> **Data below**
════
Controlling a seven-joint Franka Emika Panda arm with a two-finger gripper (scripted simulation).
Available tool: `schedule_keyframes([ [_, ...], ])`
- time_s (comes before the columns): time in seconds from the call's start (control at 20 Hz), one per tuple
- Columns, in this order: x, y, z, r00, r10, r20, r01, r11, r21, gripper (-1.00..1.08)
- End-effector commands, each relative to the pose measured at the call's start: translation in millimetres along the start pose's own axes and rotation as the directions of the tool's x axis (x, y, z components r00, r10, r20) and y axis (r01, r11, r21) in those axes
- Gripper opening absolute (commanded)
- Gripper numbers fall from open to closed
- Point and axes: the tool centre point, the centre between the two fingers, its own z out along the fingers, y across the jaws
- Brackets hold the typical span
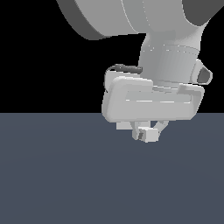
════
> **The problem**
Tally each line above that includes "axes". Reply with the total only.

> **Exercise output**
2